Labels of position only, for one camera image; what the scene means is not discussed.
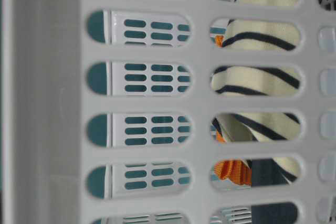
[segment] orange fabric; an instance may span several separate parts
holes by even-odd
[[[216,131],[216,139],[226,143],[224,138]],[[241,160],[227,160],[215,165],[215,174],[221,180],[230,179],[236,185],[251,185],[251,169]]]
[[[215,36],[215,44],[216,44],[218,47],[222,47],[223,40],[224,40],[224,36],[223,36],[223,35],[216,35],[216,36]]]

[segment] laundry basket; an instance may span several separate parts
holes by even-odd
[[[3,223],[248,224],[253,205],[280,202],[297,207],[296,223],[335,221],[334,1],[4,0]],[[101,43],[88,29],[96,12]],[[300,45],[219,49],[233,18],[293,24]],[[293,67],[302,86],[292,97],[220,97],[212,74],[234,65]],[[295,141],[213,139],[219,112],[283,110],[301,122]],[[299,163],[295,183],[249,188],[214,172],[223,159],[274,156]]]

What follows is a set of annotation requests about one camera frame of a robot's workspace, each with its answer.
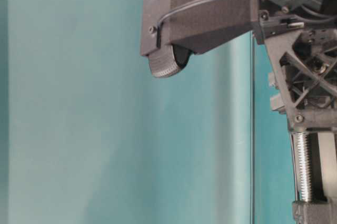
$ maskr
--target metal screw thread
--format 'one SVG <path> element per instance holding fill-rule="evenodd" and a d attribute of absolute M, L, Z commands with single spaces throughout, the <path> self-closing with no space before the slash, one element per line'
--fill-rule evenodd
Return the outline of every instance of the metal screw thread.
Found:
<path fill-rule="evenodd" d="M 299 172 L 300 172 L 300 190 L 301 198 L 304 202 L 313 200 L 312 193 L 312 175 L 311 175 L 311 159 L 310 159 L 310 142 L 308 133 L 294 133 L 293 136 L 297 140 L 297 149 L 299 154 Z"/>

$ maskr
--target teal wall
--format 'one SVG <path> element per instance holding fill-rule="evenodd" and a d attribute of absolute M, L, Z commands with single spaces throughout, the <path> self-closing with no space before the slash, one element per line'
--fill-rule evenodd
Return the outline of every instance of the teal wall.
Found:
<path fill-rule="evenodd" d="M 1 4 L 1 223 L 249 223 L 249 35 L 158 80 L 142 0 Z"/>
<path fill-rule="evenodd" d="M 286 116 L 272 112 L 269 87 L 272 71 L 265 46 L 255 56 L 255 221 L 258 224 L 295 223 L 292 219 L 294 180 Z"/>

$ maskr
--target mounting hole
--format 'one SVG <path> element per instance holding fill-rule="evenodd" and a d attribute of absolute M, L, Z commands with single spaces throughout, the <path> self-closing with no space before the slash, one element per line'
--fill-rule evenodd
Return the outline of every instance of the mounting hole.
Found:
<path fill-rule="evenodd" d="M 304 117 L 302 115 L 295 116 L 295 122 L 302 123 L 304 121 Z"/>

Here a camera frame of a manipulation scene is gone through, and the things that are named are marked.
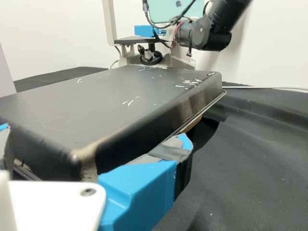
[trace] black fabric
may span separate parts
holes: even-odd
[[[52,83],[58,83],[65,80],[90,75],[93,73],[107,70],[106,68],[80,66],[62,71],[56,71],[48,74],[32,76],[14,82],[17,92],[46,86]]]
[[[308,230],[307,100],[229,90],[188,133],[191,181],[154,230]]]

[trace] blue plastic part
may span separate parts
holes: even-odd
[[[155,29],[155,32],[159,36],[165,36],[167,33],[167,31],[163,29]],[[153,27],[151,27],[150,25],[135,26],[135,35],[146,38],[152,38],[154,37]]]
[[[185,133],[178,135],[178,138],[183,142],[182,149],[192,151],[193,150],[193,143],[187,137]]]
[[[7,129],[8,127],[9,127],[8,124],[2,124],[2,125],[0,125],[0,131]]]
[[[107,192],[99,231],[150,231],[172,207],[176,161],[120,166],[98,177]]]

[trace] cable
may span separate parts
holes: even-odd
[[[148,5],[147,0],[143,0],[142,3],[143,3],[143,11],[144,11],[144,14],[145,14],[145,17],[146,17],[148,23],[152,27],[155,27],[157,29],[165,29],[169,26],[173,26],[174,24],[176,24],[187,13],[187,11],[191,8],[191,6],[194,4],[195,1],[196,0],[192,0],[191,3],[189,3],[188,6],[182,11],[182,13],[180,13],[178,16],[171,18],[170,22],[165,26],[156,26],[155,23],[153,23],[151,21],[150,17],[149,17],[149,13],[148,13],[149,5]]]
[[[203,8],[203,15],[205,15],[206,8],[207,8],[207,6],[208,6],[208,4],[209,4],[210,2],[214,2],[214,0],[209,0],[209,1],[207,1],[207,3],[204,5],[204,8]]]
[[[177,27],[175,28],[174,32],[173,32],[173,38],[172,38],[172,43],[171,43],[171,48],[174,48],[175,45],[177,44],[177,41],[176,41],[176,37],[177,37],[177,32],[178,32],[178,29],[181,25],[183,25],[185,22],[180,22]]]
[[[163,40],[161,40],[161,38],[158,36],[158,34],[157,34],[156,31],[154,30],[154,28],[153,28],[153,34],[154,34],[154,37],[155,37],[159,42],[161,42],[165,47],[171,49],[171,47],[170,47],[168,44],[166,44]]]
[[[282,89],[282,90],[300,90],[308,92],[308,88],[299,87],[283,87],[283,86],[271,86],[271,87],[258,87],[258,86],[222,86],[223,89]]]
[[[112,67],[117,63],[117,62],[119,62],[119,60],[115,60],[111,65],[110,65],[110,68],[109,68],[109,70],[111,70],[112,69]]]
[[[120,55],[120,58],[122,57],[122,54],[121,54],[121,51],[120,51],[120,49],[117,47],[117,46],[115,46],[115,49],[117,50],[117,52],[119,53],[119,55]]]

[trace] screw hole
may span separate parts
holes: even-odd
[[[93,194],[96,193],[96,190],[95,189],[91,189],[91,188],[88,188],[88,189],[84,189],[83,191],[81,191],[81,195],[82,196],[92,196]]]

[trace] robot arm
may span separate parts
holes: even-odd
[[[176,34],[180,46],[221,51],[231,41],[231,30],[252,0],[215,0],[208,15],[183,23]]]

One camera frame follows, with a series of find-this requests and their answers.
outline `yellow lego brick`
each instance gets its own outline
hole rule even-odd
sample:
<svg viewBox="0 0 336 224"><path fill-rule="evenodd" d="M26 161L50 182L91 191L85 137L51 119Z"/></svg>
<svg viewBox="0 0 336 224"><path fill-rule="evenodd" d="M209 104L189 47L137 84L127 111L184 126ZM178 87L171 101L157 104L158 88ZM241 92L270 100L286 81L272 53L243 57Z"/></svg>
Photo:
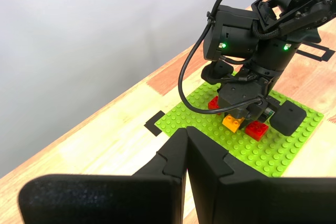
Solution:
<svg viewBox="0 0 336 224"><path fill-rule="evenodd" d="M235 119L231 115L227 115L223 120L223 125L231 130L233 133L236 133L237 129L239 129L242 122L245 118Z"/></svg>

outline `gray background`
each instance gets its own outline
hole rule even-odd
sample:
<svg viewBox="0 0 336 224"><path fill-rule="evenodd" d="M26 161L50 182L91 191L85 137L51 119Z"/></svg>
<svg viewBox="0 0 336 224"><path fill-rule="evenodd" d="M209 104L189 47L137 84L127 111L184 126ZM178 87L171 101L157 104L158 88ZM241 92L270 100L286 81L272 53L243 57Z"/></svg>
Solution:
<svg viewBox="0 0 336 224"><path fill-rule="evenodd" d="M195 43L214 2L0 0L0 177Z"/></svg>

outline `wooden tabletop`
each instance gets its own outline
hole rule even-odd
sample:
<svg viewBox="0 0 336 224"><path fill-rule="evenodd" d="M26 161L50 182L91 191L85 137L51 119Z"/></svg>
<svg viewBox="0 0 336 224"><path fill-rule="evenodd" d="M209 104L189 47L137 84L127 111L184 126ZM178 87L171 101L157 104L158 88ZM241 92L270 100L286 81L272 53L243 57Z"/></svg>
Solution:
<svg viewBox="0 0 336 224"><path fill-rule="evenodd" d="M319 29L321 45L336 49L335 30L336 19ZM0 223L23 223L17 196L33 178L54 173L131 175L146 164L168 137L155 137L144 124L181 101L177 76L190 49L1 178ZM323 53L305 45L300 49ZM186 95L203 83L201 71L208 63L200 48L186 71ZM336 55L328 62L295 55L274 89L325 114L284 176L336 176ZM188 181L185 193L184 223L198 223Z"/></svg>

※

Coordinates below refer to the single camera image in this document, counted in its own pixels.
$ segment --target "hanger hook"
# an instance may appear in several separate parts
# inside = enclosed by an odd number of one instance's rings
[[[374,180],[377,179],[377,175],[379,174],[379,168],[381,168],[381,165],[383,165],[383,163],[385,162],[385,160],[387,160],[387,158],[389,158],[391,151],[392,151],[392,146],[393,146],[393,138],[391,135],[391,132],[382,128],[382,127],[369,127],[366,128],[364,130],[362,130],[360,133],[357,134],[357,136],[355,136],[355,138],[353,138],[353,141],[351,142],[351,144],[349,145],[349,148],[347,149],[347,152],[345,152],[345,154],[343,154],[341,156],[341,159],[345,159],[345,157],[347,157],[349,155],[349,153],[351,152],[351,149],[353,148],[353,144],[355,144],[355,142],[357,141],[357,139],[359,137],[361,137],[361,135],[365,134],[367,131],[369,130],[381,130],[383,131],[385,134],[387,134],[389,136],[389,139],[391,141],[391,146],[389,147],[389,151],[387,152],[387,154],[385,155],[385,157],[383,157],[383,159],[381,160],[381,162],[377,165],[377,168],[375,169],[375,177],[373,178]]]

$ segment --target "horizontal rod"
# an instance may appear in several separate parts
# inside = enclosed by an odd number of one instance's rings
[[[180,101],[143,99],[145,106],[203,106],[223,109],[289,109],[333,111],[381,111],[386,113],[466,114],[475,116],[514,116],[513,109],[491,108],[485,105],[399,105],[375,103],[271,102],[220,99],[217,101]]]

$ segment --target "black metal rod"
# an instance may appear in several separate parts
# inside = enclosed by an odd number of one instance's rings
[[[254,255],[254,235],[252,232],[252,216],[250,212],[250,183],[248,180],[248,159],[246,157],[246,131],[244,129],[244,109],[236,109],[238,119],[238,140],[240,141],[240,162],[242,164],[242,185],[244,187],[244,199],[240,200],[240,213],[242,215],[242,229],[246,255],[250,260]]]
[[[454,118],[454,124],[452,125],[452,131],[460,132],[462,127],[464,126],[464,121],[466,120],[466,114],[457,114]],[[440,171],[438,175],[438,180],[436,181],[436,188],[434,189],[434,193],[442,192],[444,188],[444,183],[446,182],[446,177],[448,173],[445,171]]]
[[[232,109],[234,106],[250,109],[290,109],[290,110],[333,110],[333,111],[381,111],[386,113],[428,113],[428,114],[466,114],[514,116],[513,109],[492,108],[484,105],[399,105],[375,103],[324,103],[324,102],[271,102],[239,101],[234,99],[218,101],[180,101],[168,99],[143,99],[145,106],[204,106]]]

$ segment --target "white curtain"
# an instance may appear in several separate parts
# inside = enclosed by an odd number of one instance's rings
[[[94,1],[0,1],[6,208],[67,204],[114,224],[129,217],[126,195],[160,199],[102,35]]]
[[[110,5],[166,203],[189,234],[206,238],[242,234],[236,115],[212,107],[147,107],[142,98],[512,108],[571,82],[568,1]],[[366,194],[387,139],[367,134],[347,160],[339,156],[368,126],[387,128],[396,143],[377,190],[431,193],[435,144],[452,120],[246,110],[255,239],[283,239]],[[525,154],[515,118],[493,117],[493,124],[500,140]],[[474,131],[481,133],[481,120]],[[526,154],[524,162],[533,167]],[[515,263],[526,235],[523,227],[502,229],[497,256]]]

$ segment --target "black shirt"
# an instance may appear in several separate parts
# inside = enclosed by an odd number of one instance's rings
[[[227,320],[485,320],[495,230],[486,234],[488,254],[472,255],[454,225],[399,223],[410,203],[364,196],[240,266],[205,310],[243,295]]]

※

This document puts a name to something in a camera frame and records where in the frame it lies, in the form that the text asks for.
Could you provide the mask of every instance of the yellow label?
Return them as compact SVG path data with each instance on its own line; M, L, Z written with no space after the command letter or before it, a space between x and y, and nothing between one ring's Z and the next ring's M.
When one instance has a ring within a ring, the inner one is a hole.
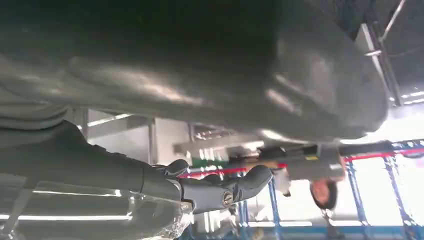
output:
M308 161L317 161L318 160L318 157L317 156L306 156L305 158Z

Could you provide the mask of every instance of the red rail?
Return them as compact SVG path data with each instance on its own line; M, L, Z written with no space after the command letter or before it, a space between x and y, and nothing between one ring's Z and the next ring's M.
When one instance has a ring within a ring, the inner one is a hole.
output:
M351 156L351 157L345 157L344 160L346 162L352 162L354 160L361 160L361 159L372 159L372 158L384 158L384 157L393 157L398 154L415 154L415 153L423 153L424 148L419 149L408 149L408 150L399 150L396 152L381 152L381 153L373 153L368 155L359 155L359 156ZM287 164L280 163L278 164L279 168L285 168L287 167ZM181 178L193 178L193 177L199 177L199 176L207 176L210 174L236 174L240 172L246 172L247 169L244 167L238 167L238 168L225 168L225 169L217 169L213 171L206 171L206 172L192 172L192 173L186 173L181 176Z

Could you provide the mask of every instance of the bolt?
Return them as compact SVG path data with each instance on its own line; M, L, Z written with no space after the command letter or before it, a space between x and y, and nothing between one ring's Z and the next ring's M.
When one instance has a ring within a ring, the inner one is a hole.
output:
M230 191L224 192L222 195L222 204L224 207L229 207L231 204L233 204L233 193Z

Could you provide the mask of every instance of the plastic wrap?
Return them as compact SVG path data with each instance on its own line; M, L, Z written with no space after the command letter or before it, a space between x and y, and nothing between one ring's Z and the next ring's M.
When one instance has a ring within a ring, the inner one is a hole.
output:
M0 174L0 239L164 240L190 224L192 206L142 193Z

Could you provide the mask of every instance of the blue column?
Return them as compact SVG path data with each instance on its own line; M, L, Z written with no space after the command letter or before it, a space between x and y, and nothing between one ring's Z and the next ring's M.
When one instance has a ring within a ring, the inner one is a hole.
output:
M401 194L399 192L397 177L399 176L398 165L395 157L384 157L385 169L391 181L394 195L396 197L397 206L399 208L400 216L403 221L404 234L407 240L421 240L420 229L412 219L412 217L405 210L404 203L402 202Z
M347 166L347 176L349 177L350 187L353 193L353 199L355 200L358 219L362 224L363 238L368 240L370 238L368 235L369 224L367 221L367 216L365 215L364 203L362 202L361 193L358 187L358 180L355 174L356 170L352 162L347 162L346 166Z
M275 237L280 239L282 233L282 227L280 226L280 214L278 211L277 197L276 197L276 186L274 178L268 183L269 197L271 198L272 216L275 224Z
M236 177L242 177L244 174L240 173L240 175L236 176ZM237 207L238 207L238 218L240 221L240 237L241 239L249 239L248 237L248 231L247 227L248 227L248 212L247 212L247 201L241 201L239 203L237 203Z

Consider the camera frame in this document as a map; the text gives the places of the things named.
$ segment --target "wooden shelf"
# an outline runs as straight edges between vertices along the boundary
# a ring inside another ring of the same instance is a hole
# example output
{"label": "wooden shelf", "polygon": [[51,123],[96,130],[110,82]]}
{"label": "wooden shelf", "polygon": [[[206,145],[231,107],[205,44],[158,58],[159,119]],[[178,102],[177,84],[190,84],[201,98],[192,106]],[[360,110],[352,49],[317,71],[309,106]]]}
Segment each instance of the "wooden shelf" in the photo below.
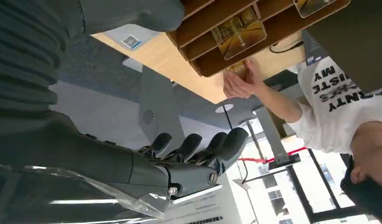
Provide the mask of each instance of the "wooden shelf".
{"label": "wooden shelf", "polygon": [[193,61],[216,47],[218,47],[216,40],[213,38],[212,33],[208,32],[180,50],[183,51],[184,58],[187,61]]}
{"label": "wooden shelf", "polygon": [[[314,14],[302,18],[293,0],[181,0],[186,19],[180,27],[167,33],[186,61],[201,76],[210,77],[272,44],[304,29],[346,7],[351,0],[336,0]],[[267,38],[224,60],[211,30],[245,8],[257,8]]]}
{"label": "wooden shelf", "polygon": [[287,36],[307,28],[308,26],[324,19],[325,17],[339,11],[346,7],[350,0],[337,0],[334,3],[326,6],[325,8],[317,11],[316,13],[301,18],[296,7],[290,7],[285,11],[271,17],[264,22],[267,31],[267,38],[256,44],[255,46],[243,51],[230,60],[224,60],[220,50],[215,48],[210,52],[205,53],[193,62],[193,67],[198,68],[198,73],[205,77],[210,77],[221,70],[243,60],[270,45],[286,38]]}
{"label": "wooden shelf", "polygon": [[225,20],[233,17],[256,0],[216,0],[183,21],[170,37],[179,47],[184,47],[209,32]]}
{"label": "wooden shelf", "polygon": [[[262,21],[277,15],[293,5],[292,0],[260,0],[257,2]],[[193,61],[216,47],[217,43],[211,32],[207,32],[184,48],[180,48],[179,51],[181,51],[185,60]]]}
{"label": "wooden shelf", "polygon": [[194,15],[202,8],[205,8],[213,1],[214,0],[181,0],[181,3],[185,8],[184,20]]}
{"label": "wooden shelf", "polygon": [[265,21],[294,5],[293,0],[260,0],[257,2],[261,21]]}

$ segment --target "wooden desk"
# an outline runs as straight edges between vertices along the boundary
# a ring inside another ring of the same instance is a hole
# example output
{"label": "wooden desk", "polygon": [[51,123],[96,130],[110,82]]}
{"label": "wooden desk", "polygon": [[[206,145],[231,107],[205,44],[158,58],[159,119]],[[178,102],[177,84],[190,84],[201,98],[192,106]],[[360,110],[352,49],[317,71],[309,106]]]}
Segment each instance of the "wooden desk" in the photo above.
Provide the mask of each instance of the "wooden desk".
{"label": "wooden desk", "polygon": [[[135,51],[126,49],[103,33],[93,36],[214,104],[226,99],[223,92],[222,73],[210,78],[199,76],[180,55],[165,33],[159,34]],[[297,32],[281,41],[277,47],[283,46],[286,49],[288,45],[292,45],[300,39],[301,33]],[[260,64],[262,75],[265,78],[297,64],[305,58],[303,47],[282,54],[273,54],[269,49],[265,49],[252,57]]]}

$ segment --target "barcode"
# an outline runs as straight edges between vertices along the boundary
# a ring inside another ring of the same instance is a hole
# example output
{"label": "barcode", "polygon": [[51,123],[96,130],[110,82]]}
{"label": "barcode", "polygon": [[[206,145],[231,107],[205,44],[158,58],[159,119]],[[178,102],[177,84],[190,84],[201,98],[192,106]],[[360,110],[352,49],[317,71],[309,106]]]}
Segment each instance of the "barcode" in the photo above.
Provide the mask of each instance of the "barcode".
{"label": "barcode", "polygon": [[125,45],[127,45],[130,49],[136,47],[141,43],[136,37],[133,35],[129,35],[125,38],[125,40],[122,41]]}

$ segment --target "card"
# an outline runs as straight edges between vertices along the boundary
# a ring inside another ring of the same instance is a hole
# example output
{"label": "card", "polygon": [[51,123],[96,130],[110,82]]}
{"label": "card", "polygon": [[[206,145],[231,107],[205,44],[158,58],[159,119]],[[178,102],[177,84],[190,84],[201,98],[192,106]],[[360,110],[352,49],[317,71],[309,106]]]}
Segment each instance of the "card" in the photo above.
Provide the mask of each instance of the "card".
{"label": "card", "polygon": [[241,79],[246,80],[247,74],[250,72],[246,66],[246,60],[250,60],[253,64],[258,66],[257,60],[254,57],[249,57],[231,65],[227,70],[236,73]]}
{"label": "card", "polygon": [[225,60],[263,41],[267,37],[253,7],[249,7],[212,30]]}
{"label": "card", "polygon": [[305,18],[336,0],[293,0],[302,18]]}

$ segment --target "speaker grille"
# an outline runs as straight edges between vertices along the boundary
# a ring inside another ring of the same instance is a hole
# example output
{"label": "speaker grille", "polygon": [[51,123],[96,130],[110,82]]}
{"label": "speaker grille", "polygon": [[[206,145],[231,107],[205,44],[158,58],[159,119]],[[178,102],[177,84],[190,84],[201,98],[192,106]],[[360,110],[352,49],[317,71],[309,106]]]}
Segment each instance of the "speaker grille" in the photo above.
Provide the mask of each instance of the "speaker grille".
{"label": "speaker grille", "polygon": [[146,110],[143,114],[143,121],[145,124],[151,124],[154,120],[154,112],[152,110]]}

※

#### What is required
In the listing above, find the line with "Labels of position" and output every line through the one with "[segment] orange fabric;", exactly, without the pictures.

#### Solution to this exercise
Labels of position only, for one camera image; what the scene means is not discussed.
[segment] orange fabric; an instance may span several separate parts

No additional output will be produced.